■ ACTIVITY:
Copy out all the lines of the data that hold the word "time".

■ INFORMATION PROVIDED:
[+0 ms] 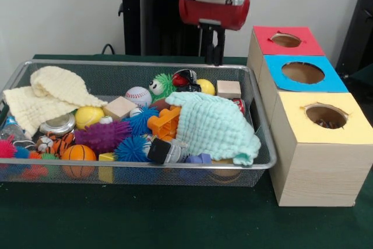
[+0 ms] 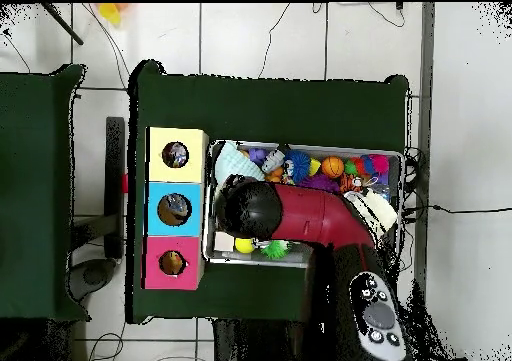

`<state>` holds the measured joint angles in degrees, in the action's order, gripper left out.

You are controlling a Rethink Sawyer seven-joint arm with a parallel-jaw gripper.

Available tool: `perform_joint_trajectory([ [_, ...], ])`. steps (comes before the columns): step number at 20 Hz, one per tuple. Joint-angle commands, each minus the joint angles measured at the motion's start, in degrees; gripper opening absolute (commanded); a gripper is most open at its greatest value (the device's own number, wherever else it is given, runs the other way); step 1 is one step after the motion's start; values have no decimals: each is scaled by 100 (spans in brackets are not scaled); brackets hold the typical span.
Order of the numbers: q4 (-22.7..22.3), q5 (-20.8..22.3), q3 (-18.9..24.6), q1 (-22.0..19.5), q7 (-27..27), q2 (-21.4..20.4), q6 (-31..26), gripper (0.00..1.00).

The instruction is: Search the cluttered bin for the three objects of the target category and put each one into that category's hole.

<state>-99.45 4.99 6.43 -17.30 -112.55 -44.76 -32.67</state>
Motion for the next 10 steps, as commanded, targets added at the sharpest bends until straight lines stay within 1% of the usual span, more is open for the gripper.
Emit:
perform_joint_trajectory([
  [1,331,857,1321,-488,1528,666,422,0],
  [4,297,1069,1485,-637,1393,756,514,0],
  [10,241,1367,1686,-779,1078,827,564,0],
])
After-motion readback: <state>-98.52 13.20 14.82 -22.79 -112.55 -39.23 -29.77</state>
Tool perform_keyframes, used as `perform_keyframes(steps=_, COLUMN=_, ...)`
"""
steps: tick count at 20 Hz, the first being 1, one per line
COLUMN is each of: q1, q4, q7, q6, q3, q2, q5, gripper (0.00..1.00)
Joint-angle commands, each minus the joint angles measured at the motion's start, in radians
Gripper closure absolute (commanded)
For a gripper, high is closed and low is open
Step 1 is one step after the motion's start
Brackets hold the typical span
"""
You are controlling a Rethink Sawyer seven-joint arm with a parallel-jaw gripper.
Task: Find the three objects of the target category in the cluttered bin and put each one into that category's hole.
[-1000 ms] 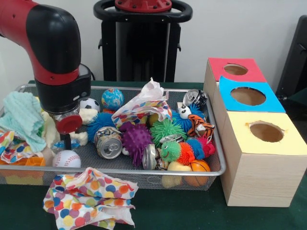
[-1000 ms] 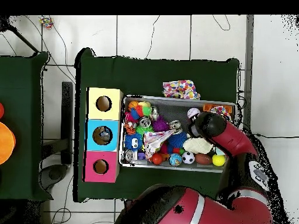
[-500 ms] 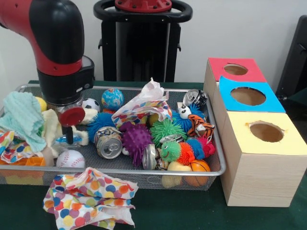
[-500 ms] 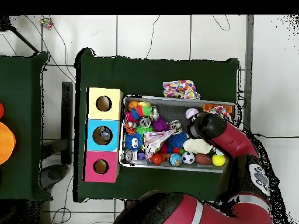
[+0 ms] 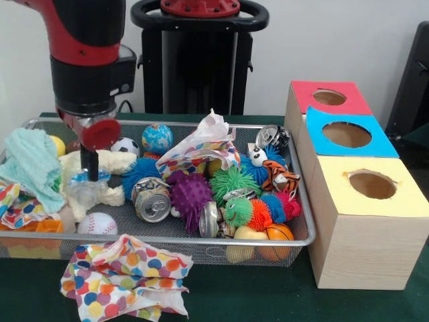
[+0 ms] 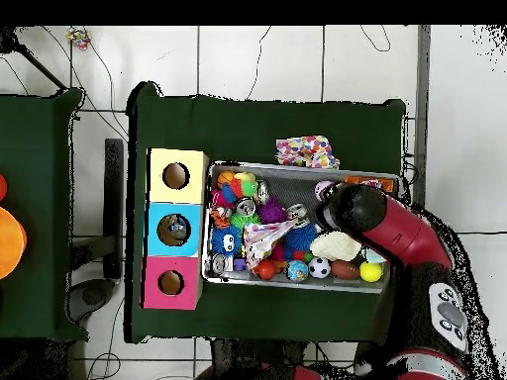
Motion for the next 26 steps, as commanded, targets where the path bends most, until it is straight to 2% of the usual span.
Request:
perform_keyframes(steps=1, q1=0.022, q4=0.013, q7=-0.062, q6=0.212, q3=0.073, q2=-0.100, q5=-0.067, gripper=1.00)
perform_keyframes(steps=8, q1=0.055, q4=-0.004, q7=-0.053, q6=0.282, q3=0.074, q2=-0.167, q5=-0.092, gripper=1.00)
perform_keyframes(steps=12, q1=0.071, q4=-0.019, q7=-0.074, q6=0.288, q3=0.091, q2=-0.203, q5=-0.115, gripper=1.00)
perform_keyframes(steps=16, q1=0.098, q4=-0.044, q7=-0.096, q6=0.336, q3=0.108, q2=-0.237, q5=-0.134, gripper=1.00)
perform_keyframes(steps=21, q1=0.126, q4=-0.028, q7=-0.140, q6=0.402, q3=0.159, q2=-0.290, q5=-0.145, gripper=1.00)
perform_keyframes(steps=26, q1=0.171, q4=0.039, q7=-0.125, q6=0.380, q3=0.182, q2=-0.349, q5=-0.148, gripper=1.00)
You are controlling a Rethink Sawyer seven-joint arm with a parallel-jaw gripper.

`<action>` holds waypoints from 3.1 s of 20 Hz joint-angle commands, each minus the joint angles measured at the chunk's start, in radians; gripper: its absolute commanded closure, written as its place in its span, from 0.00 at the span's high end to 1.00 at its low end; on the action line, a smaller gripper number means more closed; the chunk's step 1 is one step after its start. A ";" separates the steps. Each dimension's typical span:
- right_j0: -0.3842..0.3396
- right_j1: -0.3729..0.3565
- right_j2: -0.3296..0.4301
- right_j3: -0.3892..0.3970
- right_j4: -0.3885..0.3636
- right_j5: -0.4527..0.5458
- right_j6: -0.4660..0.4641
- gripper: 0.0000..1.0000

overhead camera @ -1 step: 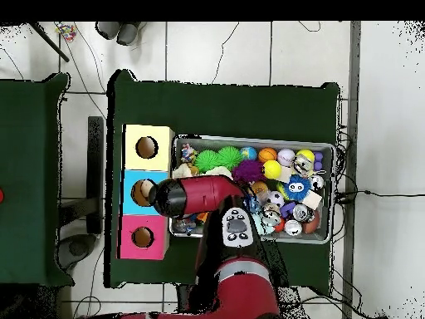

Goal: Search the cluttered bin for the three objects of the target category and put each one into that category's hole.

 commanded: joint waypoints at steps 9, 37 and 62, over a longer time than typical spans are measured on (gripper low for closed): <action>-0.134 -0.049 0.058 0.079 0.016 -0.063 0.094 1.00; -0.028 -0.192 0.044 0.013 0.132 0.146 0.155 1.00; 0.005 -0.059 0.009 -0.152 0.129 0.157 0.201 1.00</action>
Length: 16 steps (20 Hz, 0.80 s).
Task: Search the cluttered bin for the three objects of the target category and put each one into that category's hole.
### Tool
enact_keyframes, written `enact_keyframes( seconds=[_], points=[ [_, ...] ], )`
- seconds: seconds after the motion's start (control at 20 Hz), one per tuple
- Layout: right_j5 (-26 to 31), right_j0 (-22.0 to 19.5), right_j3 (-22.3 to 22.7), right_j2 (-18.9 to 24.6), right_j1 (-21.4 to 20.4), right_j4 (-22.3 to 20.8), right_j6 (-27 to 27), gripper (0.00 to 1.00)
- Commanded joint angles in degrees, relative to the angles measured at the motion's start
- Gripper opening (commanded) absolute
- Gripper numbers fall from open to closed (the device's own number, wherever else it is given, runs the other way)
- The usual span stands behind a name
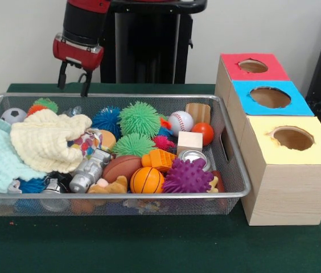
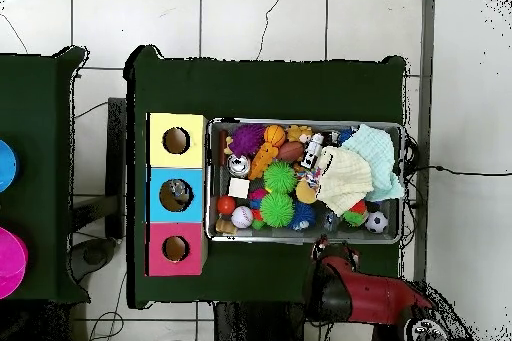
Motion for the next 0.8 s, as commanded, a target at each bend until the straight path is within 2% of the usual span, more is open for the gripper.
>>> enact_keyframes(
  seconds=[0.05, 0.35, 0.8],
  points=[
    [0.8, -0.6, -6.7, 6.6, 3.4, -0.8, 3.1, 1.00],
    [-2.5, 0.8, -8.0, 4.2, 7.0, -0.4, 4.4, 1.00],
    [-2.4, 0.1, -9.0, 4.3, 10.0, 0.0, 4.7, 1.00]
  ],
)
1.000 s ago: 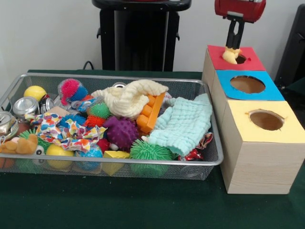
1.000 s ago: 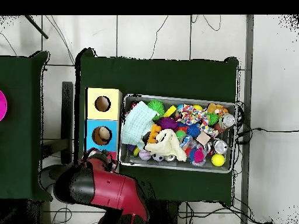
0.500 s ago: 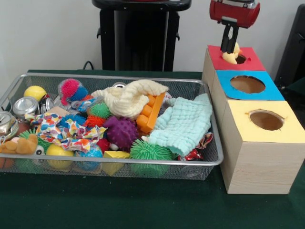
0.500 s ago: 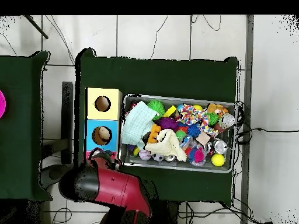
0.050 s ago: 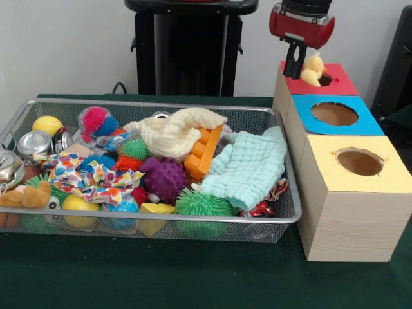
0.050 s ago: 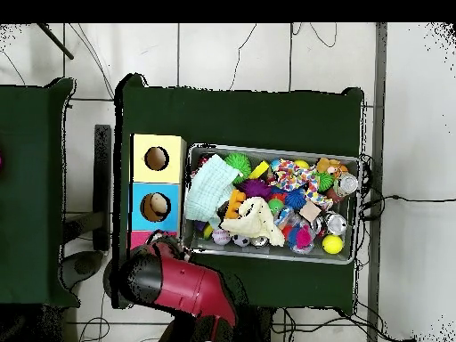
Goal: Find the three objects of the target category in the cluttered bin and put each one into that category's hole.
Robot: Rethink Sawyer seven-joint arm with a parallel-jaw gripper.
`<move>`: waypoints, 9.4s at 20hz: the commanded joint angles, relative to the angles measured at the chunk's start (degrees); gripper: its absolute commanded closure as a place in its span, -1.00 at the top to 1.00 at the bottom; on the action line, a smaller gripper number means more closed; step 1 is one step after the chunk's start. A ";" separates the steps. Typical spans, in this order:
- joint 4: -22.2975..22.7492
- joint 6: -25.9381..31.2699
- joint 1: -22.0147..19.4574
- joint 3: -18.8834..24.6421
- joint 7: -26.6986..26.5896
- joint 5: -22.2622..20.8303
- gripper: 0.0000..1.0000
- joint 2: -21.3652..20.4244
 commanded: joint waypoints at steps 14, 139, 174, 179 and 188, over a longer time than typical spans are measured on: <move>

■ ANSWER SECTION:
 commanded: joint waypoints at steps 9, 37 and 62, over a longer time than typical spans are measured on (gripper low for closed): <action>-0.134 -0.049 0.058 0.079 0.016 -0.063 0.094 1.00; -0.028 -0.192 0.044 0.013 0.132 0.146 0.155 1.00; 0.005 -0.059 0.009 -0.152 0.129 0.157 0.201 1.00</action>
 commanded: joint waypoints at steps 14, 139, 174, 179 and 188, over a longer time than typical spans are measured on: <move>

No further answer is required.